## WHAT IS BEING ASKED
The records, repeated exactly and in full, are the expected answer.

*** Block opens ***

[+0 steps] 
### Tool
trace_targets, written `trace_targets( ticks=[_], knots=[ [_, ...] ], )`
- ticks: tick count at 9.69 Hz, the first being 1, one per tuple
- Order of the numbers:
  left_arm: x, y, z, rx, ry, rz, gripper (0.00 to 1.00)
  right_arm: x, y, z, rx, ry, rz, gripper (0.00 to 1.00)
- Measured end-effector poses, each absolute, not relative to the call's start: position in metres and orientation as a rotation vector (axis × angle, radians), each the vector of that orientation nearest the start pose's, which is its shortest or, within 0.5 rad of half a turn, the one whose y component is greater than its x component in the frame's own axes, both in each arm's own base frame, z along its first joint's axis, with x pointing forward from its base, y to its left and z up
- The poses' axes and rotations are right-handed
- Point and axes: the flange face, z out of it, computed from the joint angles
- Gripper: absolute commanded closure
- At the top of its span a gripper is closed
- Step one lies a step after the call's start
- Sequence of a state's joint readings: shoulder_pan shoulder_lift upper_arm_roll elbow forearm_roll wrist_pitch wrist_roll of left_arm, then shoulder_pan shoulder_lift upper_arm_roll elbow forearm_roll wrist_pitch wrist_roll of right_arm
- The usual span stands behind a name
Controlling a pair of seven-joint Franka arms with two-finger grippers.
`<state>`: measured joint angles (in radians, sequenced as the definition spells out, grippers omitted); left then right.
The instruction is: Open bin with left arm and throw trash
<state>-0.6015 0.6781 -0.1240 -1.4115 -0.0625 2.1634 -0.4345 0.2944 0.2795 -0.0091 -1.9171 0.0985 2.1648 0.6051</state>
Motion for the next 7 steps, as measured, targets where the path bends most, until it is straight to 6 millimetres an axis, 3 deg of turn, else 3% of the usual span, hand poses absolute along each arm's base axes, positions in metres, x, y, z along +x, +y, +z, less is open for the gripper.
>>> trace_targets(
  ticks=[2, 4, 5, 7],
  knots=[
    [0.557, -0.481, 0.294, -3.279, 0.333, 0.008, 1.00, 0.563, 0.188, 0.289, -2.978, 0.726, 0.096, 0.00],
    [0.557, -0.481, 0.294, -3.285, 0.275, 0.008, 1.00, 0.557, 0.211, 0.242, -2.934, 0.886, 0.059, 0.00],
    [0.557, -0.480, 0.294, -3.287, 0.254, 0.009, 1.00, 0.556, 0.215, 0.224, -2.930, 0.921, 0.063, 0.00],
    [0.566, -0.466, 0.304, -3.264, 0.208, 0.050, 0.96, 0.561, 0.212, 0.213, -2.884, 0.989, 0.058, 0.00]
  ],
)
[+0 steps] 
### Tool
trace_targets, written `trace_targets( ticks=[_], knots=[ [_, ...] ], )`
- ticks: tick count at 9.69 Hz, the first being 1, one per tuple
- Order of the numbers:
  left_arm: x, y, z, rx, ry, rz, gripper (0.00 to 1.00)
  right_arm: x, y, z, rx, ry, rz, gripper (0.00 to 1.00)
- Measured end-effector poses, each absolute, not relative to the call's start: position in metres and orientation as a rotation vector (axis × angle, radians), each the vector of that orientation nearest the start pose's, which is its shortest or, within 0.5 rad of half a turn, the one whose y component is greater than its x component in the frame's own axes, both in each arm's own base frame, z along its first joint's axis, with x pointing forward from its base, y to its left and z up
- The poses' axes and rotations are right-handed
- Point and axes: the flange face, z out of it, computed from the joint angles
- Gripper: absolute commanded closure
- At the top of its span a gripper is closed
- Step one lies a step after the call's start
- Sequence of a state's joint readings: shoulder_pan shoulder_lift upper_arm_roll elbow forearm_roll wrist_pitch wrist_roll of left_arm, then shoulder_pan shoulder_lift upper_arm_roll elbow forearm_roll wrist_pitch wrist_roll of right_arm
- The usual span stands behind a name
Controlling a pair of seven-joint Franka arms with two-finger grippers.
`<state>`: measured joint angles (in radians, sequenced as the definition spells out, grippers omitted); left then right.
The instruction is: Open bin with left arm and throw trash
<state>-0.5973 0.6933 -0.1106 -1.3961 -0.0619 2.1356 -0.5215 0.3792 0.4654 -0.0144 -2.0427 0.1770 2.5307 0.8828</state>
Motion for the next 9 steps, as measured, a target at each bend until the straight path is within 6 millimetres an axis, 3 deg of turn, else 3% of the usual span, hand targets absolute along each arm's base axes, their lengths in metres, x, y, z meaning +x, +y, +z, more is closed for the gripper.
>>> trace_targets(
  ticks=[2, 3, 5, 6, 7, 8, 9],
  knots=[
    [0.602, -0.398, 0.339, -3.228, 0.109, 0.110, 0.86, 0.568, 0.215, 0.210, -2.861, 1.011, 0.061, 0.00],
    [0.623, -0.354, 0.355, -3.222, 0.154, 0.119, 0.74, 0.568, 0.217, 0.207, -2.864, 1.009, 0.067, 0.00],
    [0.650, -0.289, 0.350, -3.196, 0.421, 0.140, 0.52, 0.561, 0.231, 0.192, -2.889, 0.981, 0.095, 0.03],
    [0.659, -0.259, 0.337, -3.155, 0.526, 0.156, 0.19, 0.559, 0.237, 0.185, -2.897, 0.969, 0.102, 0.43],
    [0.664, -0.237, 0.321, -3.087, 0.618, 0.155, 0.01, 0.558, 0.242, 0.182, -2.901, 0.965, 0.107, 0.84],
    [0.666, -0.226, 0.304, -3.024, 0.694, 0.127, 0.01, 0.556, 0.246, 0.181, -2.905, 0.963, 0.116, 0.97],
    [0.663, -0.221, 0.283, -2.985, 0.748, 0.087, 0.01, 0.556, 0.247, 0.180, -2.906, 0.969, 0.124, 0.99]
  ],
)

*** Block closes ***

## EXERCISE RESULT
[+0 steps] 
### Tool
trace_targets, written `trace_targets( ticks=[_], knots=[ [_, ...] ], )`
- ticks: tick count at 9.69 Hz, the first being 1, one per tuple
- Order of the numbers:
  left_arm: x, y, z, rx, ry, rz, gripper (0.00 to 1.00)
  right_arm: x, y, z, rx, ry, rz, gripper (0.00 to 1.00)
- Measured end-effector poses, each absolute, not relative to the call's start: position in metres and orientation as a rotation vector (axis × angle, radians), each the vector of that orientation nearest the start pose's, which is its shortest or, within 0.5 rad of half a turn, the one whose y component is greater than its x component in the frame's own axes, both in each arm's own base frame, z along its first joint's axis, with x pointing forward from its base, y to its left and z up
- The poses' axes and rotations are right-handed
- Point and axes: the flange face, z out of it, computed from the joint angles
- Gripper: absolute commanded closure
- At the top of its span a gripper is closed
- Step one lies a step after the call's start
- Sequence of a state's joint readings: shoulder_pan shoulder_lift upper_arm_roll elbow forearm_roll wrist_pitch wrist_roll of left_arm, then shoulder_pan shoulder_lift upper_arm_roll elbow forearm_roll wrist_pitch wrist_roll of right_arm
- The usual span stands behind a name
Controlling a pair of seven-joint Franka arms with two-finger grippers.
`<state>`: measured joint angles (in radians, sequenced as the definition spells out, grippers omitted); left then right.
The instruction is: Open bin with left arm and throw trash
<state>-0.6015 0.6781 -0.1240 -1.4115 -0.0625 2.1634 -0.4345 0.2944 0.2795 -0.0091 -1.9171 0.0985 2.1648 0.6051</state>
Motion for the next 7 steps, as measured, targets where the path bends most, until it is straight to 6 millimetres an axis, 3 deg of turn, else 3% of the usual span, hand poses absolute along each arm's base axes, positions in metres, x, y, z along +x, +y, +z, less is open for the gripper.
>>> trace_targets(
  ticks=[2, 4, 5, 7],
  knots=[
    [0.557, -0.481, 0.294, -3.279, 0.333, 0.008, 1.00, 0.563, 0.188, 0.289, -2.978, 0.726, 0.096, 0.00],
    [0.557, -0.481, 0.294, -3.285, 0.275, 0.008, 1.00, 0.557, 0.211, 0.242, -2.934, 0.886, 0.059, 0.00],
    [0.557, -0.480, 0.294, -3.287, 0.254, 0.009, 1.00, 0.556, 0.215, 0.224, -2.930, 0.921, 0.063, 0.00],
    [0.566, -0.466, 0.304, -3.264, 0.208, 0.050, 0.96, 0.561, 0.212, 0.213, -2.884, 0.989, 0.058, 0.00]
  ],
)
[+0 steps] 
### Tool
trace_targets, written `trace_targets( ticks=[_], knots=[ [_, ...] ], )`
- ticks: tick count at 9.69 Hz, the first being 1, one per tuple
- Order of the numbers:
  left_arm: x, y, z, rx, ry, rz, gripper (0.00 to 1.00)
  right_arm: x, y, z, rx, ry, rz, gripper (0.00 to 1.00)
- Measured end-effector poses, each absolute, not relative to the call's start: position in metres and orientation as a rotation vector (axis × angle, radians), each the vector of that orientation nearest the start pose's, which is its shortest or, within 0.5 rad of half a turn, the one whose y component is greater than its x component in the frame's own axes, both in each arm's own base frame, z along its first joint's axis, with x pointing forward from its base, y to its left and z up
- The poses' axes and rotations are right-handed
- Point and axes: the flange face, z out of it, computed from the joint angles
- Gripper: absolute commanded closure
- At the top of its span a gripper is closed
- Step one lies a step after the call's start
- Sequence of a state's joint readings: shoulder_pan shoulder_lift upper_arm_roll elbow forearm_roll wrist_pitch wrist_roll of left_arm, then shoulder_pan shoulder_lift upper_arm_roll elbow forearm_roll wrist_pitch wrist_roll of right_arm
- The usual span stands behind a name
Controlling a pair of seven-joint Franka arms with two-finger grippers.
`<state>`: measured joint angles (in radians, sequenced as the definition spells out, grippers omitted); left then right.
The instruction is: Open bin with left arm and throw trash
<state>-0.5973 0.6933 -0.1106 -1.3961 -0.0619 2.1356 -0.5215 0.3792 0.4654 -0.0144 -2.0427 0.1770 2.5307 0.8828</state>
Motion for the next 9 steps, as measured, a target at each bend until the straight path is within 6 millimetres an axis, 3 deg of turn, else 3% of the usual span, hand targets absolute along each arm's base axes, their lengths in metres, x, y, z meaning +x, +y, +z, more is closed for the gripper.
>>> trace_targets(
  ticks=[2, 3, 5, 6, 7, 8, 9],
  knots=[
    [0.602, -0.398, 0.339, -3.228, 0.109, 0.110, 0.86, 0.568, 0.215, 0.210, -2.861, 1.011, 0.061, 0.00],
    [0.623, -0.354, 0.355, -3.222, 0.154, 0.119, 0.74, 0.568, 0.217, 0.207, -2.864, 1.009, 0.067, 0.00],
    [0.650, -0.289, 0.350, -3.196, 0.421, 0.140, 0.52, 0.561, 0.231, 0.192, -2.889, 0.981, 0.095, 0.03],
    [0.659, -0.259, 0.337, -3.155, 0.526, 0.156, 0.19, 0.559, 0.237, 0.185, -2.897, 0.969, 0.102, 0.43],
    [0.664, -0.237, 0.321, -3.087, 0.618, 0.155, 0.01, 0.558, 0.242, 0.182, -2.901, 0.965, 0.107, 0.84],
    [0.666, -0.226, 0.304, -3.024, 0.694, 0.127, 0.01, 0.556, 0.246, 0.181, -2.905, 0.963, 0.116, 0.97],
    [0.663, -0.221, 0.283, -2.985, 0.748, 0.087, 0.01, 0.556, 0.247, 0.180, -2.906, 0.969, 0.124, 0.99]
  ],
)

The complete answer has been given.